When the New York Times covered her wedding in late August, Chaya Milchtein says the Times told her the ceremony had to be held outdoors. Photographers and reporters were only permitted indoors for a few minutes at a time, she says.

Those restrictions seem to have been lifted for the Folmer-Morris wedding.

“The vast majority of weddings and relationships we cover have been profoundly affected by the pandemic, including by illness and tragedy,” says Danielle Rhoades Ha, vice president of communications for the New York Times. “Across America, people are making diverse and complicated choices, from postponing and canceling weddings to limiting their size to rushing ahead for medical or legal reasons.”

It can be hard to keep track of state rules around wedding size, says Hardtman: They vary enormously by state, and are constantly changing. New York had capped weddings at 50 people through the summer — until a judge ruled in late August that larger indoor weddings could move forward as long as they did not exceed 50 percent of the venue’s capacity.

The “Fleabag” wedding was legal, held in a cathedral that seats 2,400 people. That doesn’t necessarily mean it was a good idea, says Milchtein. She and her wife, JodyAnn Morgan, decided early on that they would have no guests at all.

“Why would we want this happy day for us just to go on and kill seven people,” she says, referring to a Maine wedding that prompted seven coronavirus-related deaths. None of the people who died actually attended the wedding, contracting it from guests after the event. “That sounds like a terrible way to start a life together.”

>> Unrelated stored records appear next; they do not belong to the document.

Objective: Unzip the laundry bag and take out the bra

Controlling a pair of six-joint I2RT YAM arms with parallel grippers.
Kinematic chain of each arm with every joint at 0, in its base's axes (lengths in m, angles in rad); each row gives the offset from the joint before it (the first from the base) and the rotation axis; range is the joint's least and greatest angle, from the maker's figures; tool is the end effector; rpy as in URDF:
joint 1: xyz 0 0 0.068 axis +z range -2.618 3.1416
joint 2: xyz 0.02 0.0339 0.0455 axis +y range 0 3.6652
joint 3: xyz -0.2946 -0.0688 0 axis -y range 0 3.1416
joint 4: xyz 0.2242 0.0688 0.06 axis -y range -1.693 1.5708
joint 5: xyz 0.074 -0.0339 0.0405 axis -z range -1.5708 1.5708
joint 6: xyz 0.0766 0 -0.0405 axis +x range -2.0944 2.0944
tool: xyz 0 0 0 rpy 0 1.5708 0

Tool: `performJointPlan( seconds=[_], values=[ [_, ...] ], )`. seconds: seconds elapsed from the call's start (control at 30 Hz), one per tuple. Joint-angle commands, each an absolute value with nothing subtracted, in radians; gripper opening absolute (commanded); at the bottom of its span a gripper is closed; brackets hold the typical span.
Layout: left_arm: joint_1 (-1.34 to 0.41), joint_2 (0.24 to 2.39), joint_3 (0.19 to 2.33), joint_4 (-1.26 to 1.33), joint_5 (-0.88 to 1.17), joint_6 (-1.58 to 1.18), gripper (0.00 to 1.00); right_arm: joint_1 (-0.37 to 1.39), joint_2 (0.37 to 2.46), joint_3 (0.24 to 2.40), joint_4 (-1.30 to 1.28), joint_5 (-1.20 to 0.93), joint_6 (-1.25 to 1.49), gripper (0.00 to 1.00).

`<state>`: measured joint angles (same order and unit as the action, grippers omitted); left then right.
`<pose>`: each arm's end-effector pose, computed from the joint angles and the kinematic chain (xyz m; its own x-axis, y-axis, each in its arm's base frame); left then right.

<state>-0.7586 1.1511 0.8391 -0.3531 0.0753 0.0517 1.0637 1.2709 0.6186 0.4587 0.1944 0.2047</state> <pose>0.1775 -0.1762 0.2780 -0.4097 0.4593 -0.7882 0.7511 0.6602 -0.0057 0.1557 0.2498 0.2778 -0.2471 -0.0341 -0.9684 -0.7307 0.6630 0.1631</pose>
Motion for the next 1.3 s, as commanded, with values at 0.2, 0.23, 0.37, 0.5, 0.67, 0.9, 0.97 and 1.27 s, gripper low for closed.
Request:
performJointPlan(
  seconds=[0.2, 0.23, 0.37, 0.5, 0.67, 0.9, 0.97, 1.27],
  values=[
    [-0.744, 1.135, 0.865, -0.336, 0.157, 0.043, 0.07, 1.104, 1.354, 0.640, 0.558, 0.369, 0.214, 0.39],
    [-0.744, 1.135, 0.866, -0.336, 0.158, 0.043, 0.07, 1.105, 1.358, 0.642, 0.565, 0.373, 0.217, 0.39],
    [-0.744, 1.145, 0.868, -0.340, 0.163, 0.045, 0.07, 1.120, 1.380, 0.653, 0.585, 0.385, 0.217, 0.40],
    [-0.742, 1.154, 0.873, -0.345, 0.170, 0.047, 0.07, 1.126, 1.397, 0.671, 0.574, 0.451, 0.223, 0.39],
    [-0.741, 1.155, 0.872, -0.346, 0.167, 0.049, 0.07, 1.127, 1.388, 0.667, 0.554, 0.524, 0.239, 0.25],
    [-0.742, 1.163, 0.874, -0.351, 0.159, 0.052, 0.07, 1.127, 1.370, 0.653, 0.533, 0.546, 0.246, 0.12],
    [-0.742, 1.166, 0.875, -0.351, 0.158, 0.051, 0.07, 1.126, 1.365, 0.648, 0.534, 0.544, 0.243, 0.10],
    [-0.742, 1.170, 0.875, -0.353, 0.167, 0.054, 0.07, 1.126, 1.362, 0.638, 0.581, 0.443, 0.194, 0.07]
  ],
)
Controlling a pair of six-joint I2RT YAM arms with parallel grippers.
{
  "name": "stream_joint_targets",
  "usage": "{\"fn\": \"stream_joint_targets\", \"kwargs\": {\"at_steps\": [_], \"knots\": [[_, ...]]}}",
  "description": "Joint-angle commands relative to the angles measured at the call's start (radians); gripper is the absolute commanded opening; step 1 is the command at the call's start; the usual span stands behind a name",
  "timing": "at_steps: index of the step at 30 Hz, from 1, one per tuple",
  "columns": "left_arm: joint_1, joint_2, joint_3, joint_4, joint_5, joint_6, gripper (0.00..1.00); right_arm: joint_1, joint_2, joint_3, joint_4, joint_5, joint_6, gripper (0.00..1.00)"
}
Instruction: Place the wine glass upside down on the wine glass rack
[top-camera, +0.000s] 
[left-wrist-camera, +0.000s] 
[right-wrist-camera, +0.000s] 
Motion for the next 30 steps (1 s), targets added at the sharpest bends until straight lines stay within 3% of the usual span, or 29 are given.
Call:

(Folmer did not respond to a request for comment.)

While it was “irresponsible” for Morris and Folmer to hold a 200-person indoor wedding, it was far more irresponsible for the New York Times to cover it, says Rose Mantag, a public relations specialist who reads the Vows column every week.

She’d seen high school friends post photos of their own 40- or 50-person weddings throughout the summer, she says. Whenever she saw those pictures on social media, she says, she’d think: “superspreader.” Montag couldn’t believe that the Times would glorify a much larger event in its pages, saying nothing about the danger it posed to other New Yorkers, like herself.

“Yes it’s a pretty wedding and a compelling story about marrying a priest,” she says. “But is this what we need to be hearing right now?” By featuring the wedding in Vows, she says, the Times is sending the message that this kind of gathering is “normal.”

It’s okay to hate your wedding day

Couples are looking to media outlets for guidance on what kind of gatherings are acceptable right now, says Hardtman.

Next to wedding stories in Vogue, Milchtein says, the Vows column is the “ultimate place” to go for wedding trends. When a particular wedding appears in Vows it’s “put on a pedestal,” she says. Many people reached out after the article was published, including a boutique hotel that offered her two free nights — “just because they saw my wedding in Vows.”

(I, sadly, was offered no such perk.)

There may have been a way to responsibly cover the Folmer-Morris wedding. The Times could have made the coronavirus a central part of the piece, says Hardtman, specifying exactly what precautions the couple had taken to make sure everyone was safe. Instead, social distancing was only noted briefly at the end of the story, Hardtman says — alongside photos where people are clearly not six feet apart.

Reading the story, Hardtman thought about all the couples who have canceled their weddings since March. Early on, many rescheduled their events for the fall, only to cancel them again. Some have been affected in more severe ways, losing loved ones to the coronavirus.

For those couples, she says, “this story would be very hard to read.”